Paradigm is, visually, a pretty desolate place, a vast gray expanse of squat buildings hunkering underneath an eternally overcast sky. Outside the city is wasteland as far as the eye can see, except for a handful of locations visited during the show like a hydroelectric power plant, an airport inexplicably filled with beached ships, and a few isolated factories and woodland retreats. The city is so isolated that most inhabitants believe that it really is completely alone- that there are no people left anywhere else in the world, a view encouraged by the government. The city is gradually falling to pieces, because the recovered technology of the contemporary society is not enough to repair or even maintain the dizzying heights of architectural accomplishment the city was capable of forty years earlier. Crumbling structures and fields of rubble are everywhere, and broken buildings leaning on each other are a common sight. Long ago, the southern tip of the city's central landmass seems to have suddenly and catastrophically dropped several hundred meters, leaving behind a deep sea whose surface is dotted incongruously with the shattered and tilted upper floors of drowned skyscrapers.

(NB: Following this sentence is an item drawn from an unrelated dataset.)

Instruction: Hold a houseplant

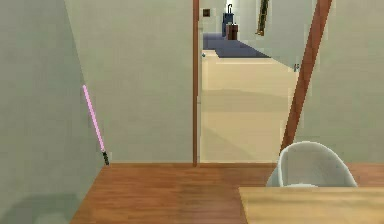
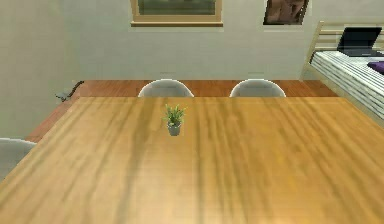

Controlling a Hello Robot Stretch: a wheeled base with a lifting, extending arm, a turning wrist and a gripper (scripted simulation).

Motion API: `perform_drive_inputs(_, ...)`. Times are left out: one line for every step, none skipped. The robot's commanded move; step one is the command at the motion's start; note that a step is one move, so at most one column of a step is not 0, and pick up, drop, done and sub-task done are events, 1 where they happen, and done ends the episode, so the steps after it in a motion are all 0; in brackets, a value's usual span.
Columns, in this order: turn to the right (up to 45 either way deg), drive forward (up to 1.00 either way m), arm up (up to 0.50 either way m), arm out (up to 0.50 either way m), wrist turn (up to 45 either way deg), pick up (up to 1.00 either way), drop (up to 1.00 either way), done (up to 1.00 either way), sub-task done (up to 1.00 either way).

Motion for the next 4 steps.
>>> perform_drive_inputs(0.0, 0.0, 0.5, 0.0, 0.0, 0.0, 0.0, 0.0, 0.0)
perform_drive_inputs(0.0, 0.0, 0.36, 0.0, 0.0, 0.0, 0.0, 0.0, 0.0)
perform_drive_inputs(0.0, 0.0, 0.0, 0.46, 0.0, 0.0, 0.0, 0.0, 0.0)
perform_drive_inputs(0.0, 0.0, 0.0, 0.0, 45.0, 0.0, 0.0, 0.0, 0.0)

The city's most noticeable feature is a set of gigantic domes, big enough to have their own internal weather, that enclose large chunks of the city. These domes effectively divide the city into two classes, a rich ruling class that lives inside the domes in insulated decadence, and a poor lower class that lives outside, exposed to the elements, among other things. Some domes are specialized for specific purposes, using lost technology that the present-day inhabitants of the city cannot duplicate. The largest dome belongs to the Paradigm Group, and is dominated by a vast skyscraper that pierces the top of the dome and extends into the sky. A retirement home has an artificial sun mounted on tracks that run over the surface of its dome; the land within it is suffused with natural light, but its glare cannot hide the girders criss-crossing the sky. The domes are more symbolic than active, the most interesting practical purpose they serve during the show is as casualties of giant robot battles.

Government

Paradigm is controlled by the Paradigm Group, a fairly typical and under-explored megacorporation that seems to control all economic and scientific activity within the city. The leader of the Group is a man named Alex Rosewater, son of original founder Gordon Rosewater. He administrates the company, and through it the city, from a rotating platform that moves him through a series of reconfigurable meeting rooms. Paradigm's will is enforced by the military police, an organization that uses everything from squad cars to heavy artillery.

Mystery

All of the really interesting things in the city are underground (or, occasionally, underwater). Immediately underlying the streets are the remains of an ancient subway line, which although filled with trashed train cars and rubble can still be used to get around the city even by something as large as the titular robot in its specialized transport, the Prairie Dog. Beneath the subway is a network of better-maintained tunnels, made of higher-quality materials and a more advanced design that leads most visitors to conclude that they were created after the shallower subways. Venturing down into this secret maze triggers a phobia in Roger Smith, but it's not clear whether that's peculiar to him or true of everyone in Paradigm. It's usually worth it to investigate, though, because the things down there are invariably ancient, dangerous, and critical to the puzzles posed by the city's existence and the story of the show.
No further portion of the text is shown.